We studied the human embryonal rhabdomyosarcoma cell line RD and 8 derivatives obtained in our laboratory either by cell cloning or by culturing in vitro cells from tumors or secondaries grown in nude mice. The expression of desmin and of the embryonic isoform of myosin and the formation of multinuclear myotube-like structures were studied as specific markers of myogenic differentiation. During continuous growth, each derivative contained a proportion (ranging from 5 to 80% among derivatives) of desmin-positive cells and a small number of myosin-positive or multinuclear elements.
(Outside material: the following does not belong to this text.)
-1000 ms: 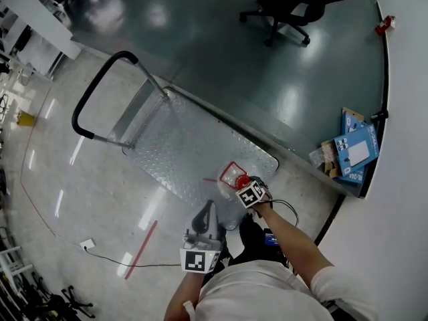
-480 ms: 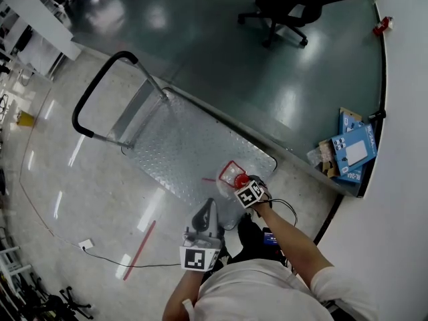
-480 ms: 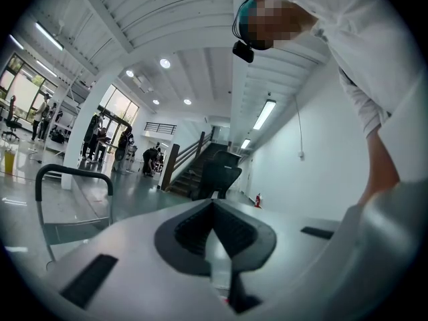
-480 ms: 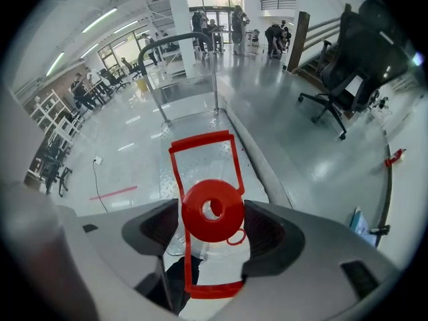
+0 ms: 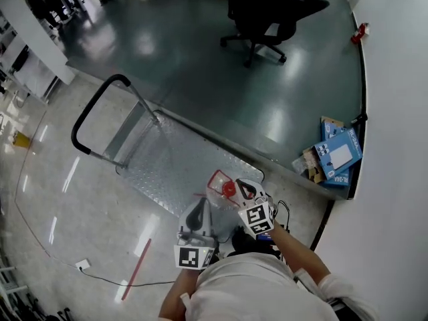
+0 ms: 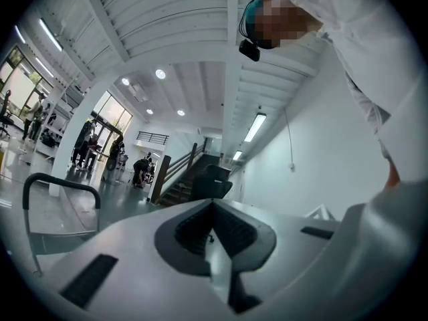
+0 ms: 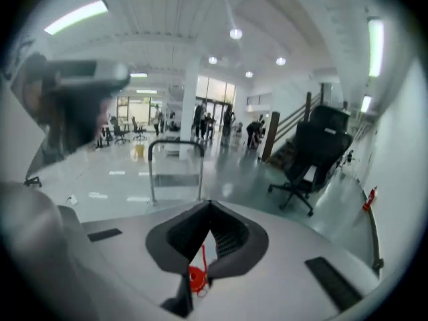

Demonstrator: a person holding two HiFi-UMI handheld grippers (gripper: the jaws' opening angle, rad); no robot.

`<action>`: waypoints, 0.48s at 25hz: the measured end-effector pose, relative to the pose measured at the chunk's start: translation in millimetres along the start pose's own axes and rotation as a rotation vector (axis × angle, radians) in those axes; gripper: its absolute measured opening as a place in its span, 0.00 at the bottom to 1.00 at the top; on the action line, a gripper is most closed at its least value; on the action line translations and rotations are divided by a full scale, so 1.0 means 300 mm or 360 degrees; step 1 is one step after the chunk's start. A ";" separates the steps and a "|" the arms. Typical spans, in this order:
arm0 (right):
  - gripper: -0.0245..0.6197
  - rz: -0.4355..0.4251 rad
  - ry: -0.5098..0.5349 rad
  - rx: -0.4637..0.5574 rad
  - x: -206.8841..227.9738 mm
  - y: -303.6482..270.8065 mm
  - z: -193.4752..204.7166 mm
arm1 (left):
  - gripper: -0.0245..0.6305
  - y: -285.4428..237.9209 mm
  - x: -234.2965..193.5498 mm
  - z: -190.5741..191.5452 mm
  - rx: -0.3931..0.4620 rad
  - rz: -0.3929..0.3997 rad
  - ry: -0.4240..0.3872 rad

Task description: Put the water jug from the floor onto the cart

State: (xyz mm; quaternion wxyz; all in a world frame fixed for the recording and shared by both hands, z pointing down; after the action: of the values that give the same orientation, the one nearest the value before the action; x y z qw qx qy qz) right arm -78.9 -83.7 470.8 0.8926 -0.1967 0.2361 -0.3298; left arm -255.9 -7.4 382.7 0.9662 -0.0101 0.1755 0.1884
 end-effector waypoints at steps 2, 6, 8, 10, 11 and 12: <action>0.06 0.0101 -0.0016 0.0258 0.029 0.129 -0.099 | 0.04 0.003 0.030 -0.034 0.0035 0.0038 -0.0012; 0.06 0.0213 -0.0056 0.0536 0.034 0.305 -0.163 | 0.04 0.009 0.070 -0.060 0.0068 0.0083 -0.0025; 0.06 0.0213 -0.0082 0.0529 0.015 0.333 -0.121 | 0.04 0.010 0.083 -0.045 0.0057 0.0092 -0.0019; 0.06 0.0211 -0.0140 0.0518 -0.003 0.356 -0.077 | 0.04 0.014 0.099 -0.031 0.0041 0.0100 -0.0017; 0.06 0.0217 -0.0171 0.0519 -0.009 0.366 -0.061 | 0.04 0.015 0.104 -0.027 0.0035 0.0105 -0.0017; 0.06 0.0224 -0.0196 0.0526 -0.014 0.373 -0.052 | 0.04 0.017 0.108 -0.027 0.0032 0.0108 -0.0016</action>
State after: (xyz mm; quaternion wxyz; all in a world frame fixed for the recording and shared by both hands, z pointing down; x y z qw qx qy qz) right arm -34.8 -4.9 402.6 0.9465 -0.0501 0.1368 -0.2881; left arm -232.3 8.3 364.2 0.9602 0.0066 0.1728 0.2193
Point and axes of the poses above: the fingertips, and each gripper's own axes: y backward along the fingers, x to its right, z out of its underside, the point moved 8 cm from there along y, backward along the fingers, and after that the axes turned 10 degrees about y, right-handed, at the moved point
Cells from continuous cultures were injected intravenously in nude mice, producing lung and kidney/adrenal nodules. No correlation was found between the proportion of cells expressing desmin and metastatic capacity. When cultures were grown in differentiation medium (Dulbecco's minimal essential medium + 2% horse serum) some derivatives (designated type A) showed a strong increase in the proportion of myosin-positive cells, while others (type B) showed no increase. In vitro differentiation significantly reduced the metastatic ability of type A cells, while no modification was observed in type B after growth in differentiation medium. The proliferative ability of type A and type B cells grown in differentiation medium did not correlate with the proportion of myosin-positive cells, and extensive formation of multinuclear myotubes was never observed. It was concluded that reduction of experimental metastatic ability was mediated by events related to late, though not necessarily terminal, differentiation of rhabdomyosarcoma cells.